First states approved (South Carolina, Montana, Oregon) to run their own OSHA programs.
May 20, 1975
Free consultation program created - more than 500,000 businesses participated in past 30 years.
June 23, 1978
Cotton dust standard promulgated to protect 600,000 workers from byssinosis; cases of "brown lung" have declined to 0.1 cases per 10,000 workers.
January 20, 1978
Supreme Court decision setting staffing benchmarks for state plans to be "at least as effective" as federal OSHA.
April 12, 1978
New Directions Grants program (now known as the Susan Harwood Training Grants program) to foster development of occupational safety and health training and education for employers and workers. ( More than 1.3 million trained since 1978.)
November 14, 1978
Lead standard published to reduce permissible exposures by three-quarters to protect 835,000 workers from damage to nervous, urinary and reproductive systems. (Construction standard adopted in 1995.)
February 26, 1980
Supreme Court decision on Whirlpool affirming workers' rights to engage in safety and health-related activities.
May 23, 1980
Medical and exposure records standard finalized to permit worker and OSHA access to employer-maintained medical and toxic exposure records.
July 2, 1980
Supreme Court decision vacates OSHA's benzene standard, establishing the principle that OSHA standards must address and reduce "significant risks" to workers.
September 12, 1980
Fire protection standard updated and rules established for fire brigades responsible for putting out nearly 95 percent of worksite fires.
January 16, 1981
Electrical standards updated to simplify compliance and adopt a performance approach.
July 2, 1982
Voluntary Protection Programs created to recognize worksites with outstanding safety and health programs (more than 1,400 sites currently participating).
November 25, 1983
Hazard communication standard promulgated to provide information and training and labeling of toxic materials for manufacturing employers and employees (Other industries added August 24, 1987).

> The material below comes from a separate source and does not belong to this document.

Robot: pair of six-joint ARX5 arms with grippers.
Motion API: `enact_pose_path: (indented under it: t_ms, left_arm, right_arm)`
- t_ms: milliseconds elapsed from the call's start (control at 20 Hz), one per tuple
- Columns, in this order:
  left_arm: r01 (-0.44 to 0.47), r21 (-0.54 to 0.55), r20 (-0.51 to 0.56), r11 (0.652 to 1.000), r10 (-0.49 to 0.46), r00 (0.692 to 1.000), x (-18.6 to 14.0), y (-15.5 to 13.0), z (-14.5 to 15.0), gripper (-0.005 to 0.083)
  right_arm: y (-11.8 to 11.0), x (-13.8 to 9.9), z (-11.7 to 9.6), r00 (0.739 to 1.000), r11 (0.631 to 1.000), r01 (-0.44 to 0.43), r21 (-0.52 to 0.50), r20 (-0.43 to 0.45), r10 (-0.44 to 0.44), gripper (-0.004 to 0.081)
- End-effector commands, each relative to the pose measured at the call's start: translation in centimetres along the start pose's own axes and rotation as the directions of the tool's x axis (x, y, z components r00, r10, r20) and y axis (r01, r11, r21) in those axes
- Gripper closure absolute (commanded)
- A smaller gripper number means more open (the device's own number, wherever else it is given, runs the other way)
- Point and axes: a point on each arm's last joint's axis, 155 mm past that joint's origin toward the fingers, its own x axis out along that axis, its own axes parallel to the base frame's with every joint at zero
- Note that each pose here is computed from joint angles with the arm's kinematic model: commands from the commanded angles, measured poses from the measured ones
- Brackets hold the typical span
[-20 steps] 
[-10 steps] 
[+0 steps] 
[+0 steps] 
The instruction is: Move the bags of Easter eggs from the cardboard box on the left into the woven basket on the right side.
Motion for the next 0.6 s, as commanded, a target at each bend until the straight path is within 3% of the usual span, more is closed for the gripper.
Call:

First "final approvals" granted to state plans (Virgin Islands, Hawaii and Alaska) giving them authority to operate with minimal oversight from OSHA.
April 1, 1986
First instance-by-instance penalties proposed against Union Carbide's plant in Institute, West Virginia, for egregious violations involving respiratory protection and injury and illness recordkeeping.
December 31, 1987
Grain handling facilities standard adopted to protect 155,000 workers at nearly 24,000 grain elevators from the risk of fire and explosion from highly combustible grain dust.
January 26, 1989
"Safety and Health Program Management Guidelines," voluntary guidelines for effective safety and health programs based on VPP experience, published.
March 6, 1989
Hazardous waste operations and emergency response standard promulgated to protect 1.75 million public and private sector workers exposed to toxic wastes from spills or at hazardous waste sites.
September 1, 1989
Lockout/tagout of hazardous energy sources standard issued to protect 39 million workers from unexpected energization or start up of machines or equipment and prevent 120 deaths and 50,000 injuries each year.
December 6, 1991
Occupational exposure to bloodborne pathogens standard published to prevent more than 9,000 infections and 200 deaths per year, protecting 5.6 million workers against AIDS, hepatitis B and other diseases.
October 1, 1992
Education Centers created to make OSHA training courses more widely available to employers, workers and the public. Twenty centers train more than 300,000 students each year - over 370,000 students were trained in FY 2005 alone.
February 24, 1992
Process safety management of highly hazardous chemicals standard adopted to reduce fire and explosion risks for 3 million workers at 25,000 workplaces, preventing more than 250 deaths and more than 1,500 injuries each year.
January 14, 1993
Permit-required confined spaces standard promulgated to prevent more than 50 deaths and more than 5,000 serious injuries annually for 1.6 million workers who enter confined spaces at 240,000 workplaces each year.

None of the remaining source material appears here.